**Activity:** Word-for-word reproduction, images excluded: copy every entry below.

--- --- ---

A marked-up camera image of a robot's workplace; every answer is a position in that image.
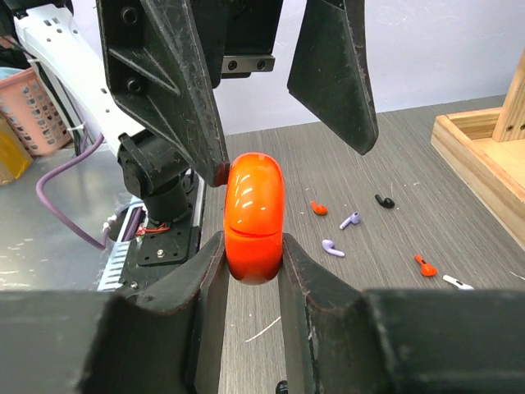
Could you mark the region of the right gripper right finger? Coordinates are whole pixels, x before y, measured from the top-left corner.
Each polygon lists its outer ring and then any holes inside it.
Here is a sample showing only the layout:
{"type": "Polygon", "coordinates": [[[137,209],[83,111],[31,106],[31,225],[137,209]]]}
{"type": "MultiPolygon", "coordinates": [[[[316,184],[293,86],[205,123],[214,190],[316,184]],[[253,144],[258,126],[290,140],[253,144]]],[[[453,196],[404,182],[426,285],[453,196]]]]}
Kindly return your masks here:
{"type": "Polygon", "coordinates": [[[291,393],[524,390],[521,291],[358,291],[291,235],[278,285],[291,393]]]}

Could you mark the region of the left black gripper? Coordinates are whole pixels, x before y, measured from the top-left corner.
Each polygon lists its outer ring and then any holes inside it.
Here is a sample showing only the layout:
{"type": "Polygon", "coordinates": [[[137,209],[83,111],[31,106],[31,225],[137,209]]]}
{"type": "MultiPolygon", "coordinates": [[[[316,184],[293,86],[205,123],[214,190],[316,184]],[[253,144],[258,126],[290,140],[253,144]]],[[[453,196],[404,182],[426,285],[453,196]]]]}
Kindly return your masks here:
{"type": "MultiPolygon", "coordinates": [[[[222,79],[273,71],[282,5],[282,0],[97,3],[107,87],[115,103],[166,140],[211,187],[226,184],[230,169],[212,87],[222,79]]],[[[287,88],[354,151],[364,155],[373,148],[378,125],[364,0],[307,2],[287,88]]]]}

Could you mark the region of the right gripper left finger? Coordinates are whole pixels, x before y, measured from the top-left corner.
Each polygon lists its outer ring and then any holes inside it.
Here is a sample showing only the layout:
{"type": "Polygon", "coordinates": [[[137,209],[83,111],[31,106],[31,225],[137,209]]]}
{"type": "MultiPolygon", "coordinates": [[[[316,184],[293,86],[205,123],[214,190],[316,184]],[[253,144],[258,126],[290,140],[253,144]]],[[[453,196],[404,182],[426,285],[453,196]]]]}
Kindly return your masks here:
{"type": "Polygon", "coordinates": [[[215,234],[133,295],[1,294],[4,393],[215,393],[229,273],[215,234]]]}

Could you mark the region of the orange earbud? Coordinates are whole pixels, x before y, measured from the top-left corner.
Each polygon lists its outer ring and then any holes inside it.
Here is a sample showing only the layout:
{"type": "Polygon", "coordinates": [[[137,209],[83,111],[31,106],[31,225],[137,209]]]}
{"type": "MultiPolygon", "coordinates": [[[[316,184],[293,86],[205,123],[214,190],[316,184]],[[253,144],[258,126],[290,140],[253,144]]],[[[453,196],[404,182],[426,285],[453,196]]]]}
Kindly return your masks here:
{"type": "Polygon", "coordinates": [[[414,255],[414,260],[419,264],[420,273],[424,277],[434,277],[438,273],[438,270],[429,264],[420,254],[414,255]]]}
{"type": "Polygon", "coordinates": [[[326,216],[328,214],[328,209],[324,204],[318,204],[316,201],[312,200],[311,203],[312,211],[318,216],[326,216]]]}

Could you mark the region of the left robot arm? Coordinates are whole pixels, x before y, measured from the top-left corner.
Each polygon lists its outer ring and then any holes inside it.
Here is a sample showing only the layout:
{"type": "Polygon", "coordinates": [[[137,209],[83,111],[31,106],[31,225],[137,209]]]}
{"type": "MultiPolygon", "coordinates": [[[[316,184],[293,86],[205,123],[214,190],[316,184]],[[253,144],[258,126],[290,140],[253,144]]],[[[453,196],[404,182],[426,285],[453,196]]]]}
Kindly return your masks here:
{"type": "MultiPolygon", "coordinates": [[[[269,72],[279,1],[99,1],[102,54],[75,26],[69,1],[4,1],[8,34],[97,123],[127,190],[155,222],[188,212],[180,178],[226,184],[230,160],[214,90],[269,72]]],[[[377,141],[365,4],[309,1],[287,82],[290,94],[360,154],[377,141]]]]}

--- --- ---

**Exercise answer:**
A marked-up camera image of a robot's workplace; every answer is a position in that image.
Could you mark the region of the right gripper right finger? Coordinates are whole pixels, x before y, measured from the top-left corner.
Each polygon lists its outer ring and then any holes inside it.
Here is a sample showing only the layout:
{"type": "Polygon", "coordinates": [[[137,209],[83,111],[31,106],[31,225],[137,209]]]}
{"type": "MultiPolygon", "coordinates": [[[[316,184],[293,86],[205,123],[214,190],[316,184]],[[253,144],[258,126],[290,140],[253,144]]],[[[453,196],[404,182],[426,285],[453,196]]]]}
Kindly return your masks here:
{"type": "Polygon", "coordinates": [[[291,393],[524,390],[521,291],[358,291],[291,235],[278,285],[291,393]]]}

Could you mark the region of the left black gripper? Coordinates are whole pixels, x before y, measured from the top-left corner.
Each polygon lists its outer ring and then any holes inside it.
Here is a sample showing only the layout:
{"type": "Polygon", "coordinates": [[[137,209],[83,111],[31,106],[31,225],[137,209]]]}
{"type": "MultiPolygon", "coordinates": [[[[316,184],[293,86],[205,123],[214,190],[316,184]],[[253,144],[258,126],[290,140],[253,144]]],[[[453,196],[404,182],[426,285],[453,196]]]]}
Kindly return your masks here:
{"type": "MultiPolygon", "coordinates": [[[[222,79],[273,71],[282,5],[282,0],[97,3],[107,87],[115,103],[166,140],[211,187],[226,184],[230,169],[212,87],[222,79]]],[[[287,88],[354,151],[364,155],[373,148],[378,125],[364,0],[307,2],[287,88]]]]}

Could you mark the region of the right gripper left finger? Coordinates are whole pixels, x before y, measured from the top-left corner.
Each polygon lists its outer ring and then any holes inside it.
Here is a sample showing only the layout:
{"type": "Polygon", "coordinates": [[[137,209],[83,111],[31,106],[31,225],[137,209]]]}
{"type": "MultiPolygon", "coordinates": [[[[316,184],[293,86],[205,123],[214,190],[316,184]],[[253,144],[258,126],[290,140],[253,144]]],[[[453,196],[404,182],[426,285],[453,196]]]]}
Kindly return your masks here:
{"type": "Polygon", "coordinates": [[[215,234],[133,295],[1,294],[4,393],[215,393],[229,273],[215,234]]]}

Could you mark the region of the orange earbud? Coordinates are whole pixels, x before y, measured from the top-left corner.
Each polygon lists its outer ring and then any holes inside it.
Here is a sample showing only the layout:
{"type": "Polygon", "coordinates": [[[137,209],[83,111],[31,106],[31,225],[137,209]]]}
{"type": "MultiPolygon", "coordinates": [[[[316,184],[293,86],[205,123],[214,190],[316,184]],[[253,144],[258,126],[290,140],[253,144]]],[[[453,196],[404,182],[426,285],[453,196]]]]}
Kindly return your masks here:
{"type": "Polygon", "coordinates": [[[414,255],[414,260],[419,264],[420,273],[424,277],[434,277],[438,273],[438,270],[429,264],[420,254],[414,255]]]}
{"type": "Polygon", "coordinates": [[[326,216],[328,214],[328,209],[324,204],[318,204],[316,201],[312,200],[311,203],[312,211],[318,216],[326,216]]]}

Could you mark the region of the left robot arm? Coordinates are whole pixels, x before y, measured from the top-left corner.
Each polygon lists its outer ring and then any holes inside it.
Here is a sample showing only the layout:
{"type": "Polygon", "coordinates": [[[137,209],[83,111],[31,106],[31,225],[137,209]]]}
{"type": "MultiPolygon", "coordinates": [[[[316,184],[293,86],[205,123],[214,190],[316,184]],[[253,144],[258,126],[290,140],[253,144]]],[[[453,196],[404,182],[426,285],[453,196]]]]}
Kindly return your masks here:
{"type": "MultiPolygon", "coordinates": [[[[269,72],[279,1],[99,1],[102,54],[75,26],[69,1],[4,1],[8,34],[97,123],[127,190],[155,222],[188,212],[180,178],[226,184],[230,160],[214,90],[269,72]]],[[[377,141],[365,4],[309,1],[287,82],[290,94],[360,154],[377,141]]]]}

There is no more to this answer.